The need to reduce harmful gases emission in the atmosphere is currently a great concern among the scientists and policymakers. As such, various industrial processes such as adsorption, extractive distillation, and hydrodesulfurization have been developed in the removal of sulfur from liquid fuels or chemical products. In case of desulfurization of gasoline products, despite the high efficiency of the hydrodesulfurization process, it is associated with loss of octane number. This has led to the advancement of the technology and introduction of a blending component methyl tert-butyl ether (MTBE). Owing to its high-octane number, it is capable of producing lower-sulfur gasoline blends with high octane number. Therefore, removing sulfide from MTBE is increasingly becoming a challenge in well controlling the sulfur content of liquid fuels. Researchers have been looking for better techniques for desulfurization of MTBE and have identified extractive distillation as a promising separation method.
Researchers at East China University of Science led by Professor Hui Sun developed an extractive distillation method for desulfurization of MTBE. They used dimethyl disulfide (DMDS) as the model compound. They purposed to significantly minimize the sulfur content of the products. Their work is published in the journal, Industrial and Engineering Chemistry Research.
Briefly, the authors commenced their experiment by defining and mapping the intermolecular interactions among the solvents DMDS and MTBE using the reduced density gradient (RDG) and atoms in molecules (AIM) analysis methods. On the other hand, density functional theory and dissipative particle dynamics were employed in the calculation of the distribution of the DMDS and the interaction energies in the solvents. Furthermore, they developed a reflux-ratio-programmed batch extractive distillation (RRPED) process to assist in achieving the desirable high desulfurization efficiency.
Guo-Xiong Zhan and colleagues observed that the interactions between the DMDS and the solvents were van der Waals and weak hydrogen bond forces. Also, according to the computational results for the distribution of DMDS in the solvents and MTBE, dimethyl sulfoxide exhibited the highest efficiency for the DMDS removal due to its strong interaction with DMDS as compared to its counterparts. Consequently, the authors recorded the highest reduction of the sulfur content from 2000 ug/g to less than 5 ug/g. This was attributed to the enhanced desulfurization efficiency using the developed RRPED process.
The East China University of Science and Technology researchers has successfully developed a novel RRPED process for the removal of DMDS from MTBE. By overcoming the challenges posed by the previous techniques, they obtained a high desulfurization efficiency. Suitable operation conditions must be set for the RRPED process to ensure proper functionality. The flux ratio determined both the economy and general performance of the extractive distillation process.

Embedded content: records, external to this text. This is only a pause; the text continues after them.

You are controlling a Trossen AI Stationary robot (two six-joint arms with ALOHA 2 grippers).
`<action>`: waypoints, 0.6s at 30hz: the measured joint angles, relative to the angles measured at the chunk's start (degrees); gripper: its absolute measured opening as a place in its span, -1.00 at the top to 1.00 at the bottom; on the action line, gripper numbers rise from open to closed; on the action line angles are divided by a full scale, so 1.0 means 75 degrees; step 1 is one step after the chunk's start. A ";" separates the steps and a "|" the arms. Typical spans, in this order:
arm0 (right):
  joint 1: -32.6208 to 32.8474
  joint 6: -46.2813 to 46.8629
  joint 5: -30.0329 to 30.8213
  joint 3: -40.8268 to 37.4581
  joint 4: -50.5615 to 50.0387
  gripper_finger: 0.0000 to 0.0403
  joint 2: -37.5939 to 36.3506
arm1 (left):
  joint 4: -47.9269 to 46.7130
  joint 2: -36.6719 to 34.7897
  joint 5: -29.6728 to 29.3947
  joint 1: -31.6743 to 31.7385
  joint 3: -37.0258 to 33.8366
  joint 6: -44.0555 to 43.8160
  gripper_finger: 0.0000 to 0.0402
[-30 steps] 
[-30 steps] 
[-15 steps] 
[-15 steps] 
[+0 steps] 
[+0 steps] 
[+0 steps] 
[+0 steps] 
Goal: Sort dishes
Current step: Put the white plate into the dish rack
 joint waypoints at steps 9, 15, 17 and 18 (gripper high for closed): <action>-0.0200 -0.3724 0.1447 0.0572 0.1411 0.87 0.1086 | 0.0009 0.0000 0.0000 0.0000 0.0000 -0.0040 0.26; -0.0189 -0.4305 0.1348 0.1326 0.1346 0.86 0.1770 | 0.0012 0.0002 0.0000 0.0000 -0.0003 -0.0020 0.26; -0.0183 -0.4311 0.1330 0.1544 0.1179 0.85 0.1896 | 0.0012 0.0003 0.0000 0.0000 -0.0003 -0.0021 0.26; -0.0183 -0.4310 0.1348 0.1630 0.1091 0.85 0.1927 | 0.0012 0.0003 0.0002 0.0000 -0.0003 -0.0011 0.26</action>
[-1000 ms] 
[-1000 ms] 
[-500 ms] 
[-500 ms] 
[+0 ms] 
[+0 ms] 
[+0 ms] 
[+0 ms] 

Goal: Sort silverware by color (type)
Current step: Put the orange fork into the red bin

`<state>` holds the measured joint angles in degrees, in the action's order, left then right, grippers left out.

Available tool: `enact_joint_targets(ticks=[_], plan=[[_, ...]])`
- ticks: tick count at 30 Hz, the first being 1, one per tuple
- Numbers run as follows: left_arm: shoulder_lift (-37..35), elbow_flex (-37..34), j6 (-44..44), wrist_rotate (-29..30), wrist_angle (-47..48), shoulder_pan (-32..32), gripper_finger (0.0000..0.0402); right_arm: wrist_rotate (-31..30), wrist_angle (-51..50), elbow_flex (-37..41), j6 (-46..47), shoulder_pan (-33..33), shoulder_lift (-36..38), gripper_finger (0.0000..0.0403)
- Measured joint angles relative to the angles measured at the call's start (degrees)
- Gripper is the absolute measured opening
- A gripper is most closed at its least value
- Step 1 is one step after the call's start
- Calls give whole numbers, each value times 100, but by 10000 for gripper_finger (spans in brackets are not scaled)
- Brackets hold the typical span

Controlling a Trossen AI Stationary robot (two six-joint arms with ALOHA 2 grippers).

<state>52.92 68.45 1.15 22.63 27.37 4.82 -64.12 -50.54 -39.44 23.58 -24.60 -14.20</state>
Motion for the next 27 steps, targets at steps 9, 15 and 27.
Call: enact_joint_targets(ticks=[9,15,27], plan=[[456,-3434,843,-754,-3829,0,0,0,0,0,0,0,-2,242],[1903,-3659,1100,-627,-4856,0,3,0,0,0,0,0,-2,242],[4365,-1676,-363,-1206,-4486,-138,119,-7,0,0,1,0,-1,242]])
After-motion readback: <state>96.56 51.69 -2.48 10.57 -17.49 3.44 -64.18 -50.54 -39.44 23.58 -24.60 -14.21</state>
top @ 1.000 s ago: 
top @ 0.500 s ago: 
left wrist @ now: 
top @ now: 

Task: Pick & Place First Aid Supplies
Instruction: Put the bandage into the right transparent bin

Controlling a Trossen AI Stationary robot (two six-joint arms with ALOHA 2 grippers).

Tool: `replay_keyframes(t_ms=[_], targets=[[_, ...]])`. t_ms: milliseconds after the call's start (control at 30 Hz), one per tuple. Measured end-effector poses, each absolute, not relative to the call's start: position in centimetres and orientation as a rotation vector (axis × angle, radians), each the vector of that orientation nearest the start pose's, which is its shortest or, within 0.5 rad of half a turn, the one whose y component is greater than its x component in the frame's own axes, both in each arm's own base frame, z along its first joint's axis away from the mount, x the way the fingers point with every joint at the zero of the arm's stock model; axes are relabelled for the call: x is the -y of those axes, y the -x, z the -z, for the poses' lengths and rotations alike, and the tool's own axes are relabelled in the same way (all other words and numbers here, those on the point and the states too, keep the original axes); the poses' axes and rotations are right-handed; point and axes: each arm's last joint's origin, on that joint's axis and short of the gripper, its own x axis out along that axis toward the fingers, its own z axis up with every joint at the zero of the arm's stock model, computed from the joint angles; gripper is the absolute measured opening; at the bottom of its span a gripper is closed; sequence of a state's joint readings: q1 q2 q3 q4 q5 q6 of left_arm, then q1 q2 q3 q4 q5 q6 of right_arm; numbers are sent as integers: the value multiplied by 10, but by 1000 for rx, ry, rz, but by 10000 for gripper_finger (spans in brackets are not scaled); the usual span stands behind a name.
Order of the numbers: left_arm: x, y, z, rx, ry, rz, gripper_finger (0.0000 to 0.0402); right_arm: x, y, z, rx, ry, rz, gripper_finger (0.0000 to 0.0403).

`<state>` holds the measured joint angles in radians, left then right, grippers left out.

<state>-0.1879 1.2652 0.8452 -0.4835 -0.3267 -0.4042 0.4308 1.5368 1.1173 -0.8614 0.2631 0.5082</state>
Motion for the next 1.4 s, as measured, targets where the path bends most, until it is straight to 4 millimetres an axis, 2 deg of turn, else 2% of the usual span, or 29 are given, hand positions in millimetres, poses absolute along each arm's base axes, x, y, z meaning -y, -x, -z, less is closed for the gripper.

Among the three solvents used, dimethyl sulfoxide (DMSO) was considered the most suitable solvent for this process due to its high desulfurization efficiency. The feasibility of the developed process was confirmed by the similarities in the results obtained for both the simulation and experimental cases. Owing to its efficiency and relatively low energy consumption, the study will advance several industrial processes for removal of sulfur from liquid fuels or chemical products.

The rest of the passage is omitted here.